Saturday, October 25, 2014

The two PoSs again

In a previous post (here) I discussed two possible PoS arguments. I am going to write about this again, mainly to clarify my own thinking. Maybe others will find it useful. Here goes. Oh yes, as this post got away from me lengthwise, I have decided to break it onto two parts. Here’s the first.

The first PoS argument (PoS1) aims to explain why some Gs are never attested and the other (PoS2) aims to examine how Gs are acquired despite the degraded and noisy data that the LAD exploits in getting to its G. PoS1 is based on what we might call the “Non-Existing Data Problem” (NEDP), PoS2 on the “Crappy Data Problem” (CDP). What I now believe and did not believe before (or at least not articulately) is that these are two different problems each raising their own PoS concerns. In other words, I have come to believe (or at least think I have), that I was wrong, or had been thinking too crudely before (this is a slow fat ball down the middle of the plate for the unkind; take a hard whack!). On the remote possibility that my mistakes were not entirely idiosyncratic, I’d like to ruminate on this theme a little and in service of this let me wax autobiographical for a moment.

Long long ago in a galaxy far far away, I co-wrote (with David Lightfoot) a piece outlining the logic of the PoS argument (here, see Introduction). In that piece we described the PoS problem as resting on three salient facts (9):

(1)  The speech the child hears is not “completely grammatical” but is filled with various kinds of debris, including slips of the tongue, pauses, incomplete thoughts etc.
(2)  The inference is from a finite number of G products (uttered expressions) to the G operations that generated these products. In other words, the problem is an induction problem where Gs (sets of rules) are projected from a finite number of examples that are the products of these rules.
(3)  The LAD attains knowledge of structures in their language for which there is no evidence in the PLD.

We summarized the PoS problem as follows:

… we see a rich system of knowledge emerging despite a poverty of the linguistic stimulus and despite being underdetermined by the data available to the child. (10)

We further went on to argue that of these three data under-determination problems the third is the most important for it logically highlights the need for innate structure in the LAD. Or, more correctly, if there are consistent generalizations native speakers make that are only empirically manifested in complex structures that are unavailable to the LAD then these generalizations must reflect the structure of the LAD rather than that of the PLD. In other words, cases where the NEDP applied can be used as direct probes into the structure of the LAD and, as there are many cases where the PLD is mute concerning the properties of complex constructions (again, think ECP effects, CED effects, Island Effects, Binding effects etc), these provide excellent (indeed optimal) windows into the structure of FL (i.e. that component of the LAD concerned with acquiring Gs).
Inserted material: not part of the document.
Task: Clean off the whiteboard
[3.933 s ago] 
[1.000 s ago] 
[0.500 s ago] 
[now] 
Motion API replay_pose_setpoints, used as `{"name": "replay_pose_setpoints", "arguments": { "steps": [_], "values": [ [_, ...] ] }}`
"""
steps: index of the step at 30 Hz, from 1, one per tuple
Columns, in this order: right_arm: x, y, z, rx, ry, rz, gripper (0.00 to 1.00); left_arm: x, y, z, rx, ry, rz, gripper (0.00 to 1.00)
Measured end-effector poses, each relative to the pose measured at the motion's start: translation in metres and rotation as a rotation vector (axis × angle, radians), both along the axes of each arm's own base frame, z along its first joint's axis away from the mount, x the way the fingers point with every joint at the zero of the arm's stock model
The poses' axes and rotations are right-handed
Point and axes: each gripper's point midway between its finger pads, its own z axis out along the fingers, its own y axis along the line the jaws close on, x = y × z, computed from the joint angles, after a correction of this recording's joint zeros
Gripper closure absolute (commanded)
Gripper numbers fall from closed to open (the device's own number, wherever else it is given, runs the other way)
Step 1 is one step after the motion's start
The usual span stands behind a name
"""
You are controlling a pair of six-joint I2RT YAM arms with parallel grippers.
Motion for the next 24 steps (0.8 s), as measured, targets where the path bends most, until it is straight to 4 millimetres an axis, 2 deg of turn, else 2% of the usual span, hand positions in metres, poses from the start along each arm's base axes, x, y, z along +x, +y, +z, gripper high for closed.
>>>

I still take this argument form to be impeccable.  However, the chapter went on to say (this is likely my co-authors fault, of course! (yes, this is tongue in cheek!!!)) the following:

If such a priori knowledge must be attributed to the organism in order to circumvent [(3)], it will also provide a way to circumvent [(1)] and [(2)]. Linguists need not concern themselves with the real extent of deficiencies [(1)] and [(2)]; the degenerateness and finiteness of the data are not real problems for the child because of the fact that he is not totally dependent on his linguistic experience, and he knows certain things a priori; in many areas, exposure to a very limited range of data will enable a child to attain the correct grammar, which in turn will enable him to utter and understand a complex range of sentence types. (12-13).

And this is what I no longer believe. More specifically, I had thought that solving the PoS based solely on the NEDP would also suffice to solve the acquisition problem that the LAD faces due to the CDP.  I very much doubt that this is true.  Again, let me say why. As background, let’s consider again the idealizations that bring PoS1 into the clearest focus.

The standard PoS makes the following very idealized assumptions:

(4)  a.   The LAD is an ideal speaker-hearer.  
b.     The PLD is perfect PLD: from a single G, presented “all at once,”
c.     The PLD is “simple.” simple clauses more or less

What’s this mean? (4a) abstracts away from reception problems.  The LAD does not “mishear” the input, its attention never wavers, its articulations are always pristine, etc.  In other words, the LAD can extract whatever information the PLD contains.  (4b) assumes that the PLD on offer to the LAD is flawless. Recall that the LAD is exposed to linguistic utterances from which it must look for grammatical structure. The utterances may be better or worse vehicles for these structures. For example, utterances can be muddy (mispronunciation), imperfect (spoonerisms, slips of the tongue), incomplete (hmming and hawing and incomplete thoughts). Moreover, in the typical acquisition environment, the ambient PLD consists of utterances of linguistic expressions (not all of them sentences) generated by a myriad of Gs. In fact, as no two Gs are identical (and even one speaker typically has several registers) it is very unlikely that any single G can cover all of the actual PLD.  (4b) abstracts away from this. It assumes that utterances have no performance blemishes and that all the PLD is the product of a single G.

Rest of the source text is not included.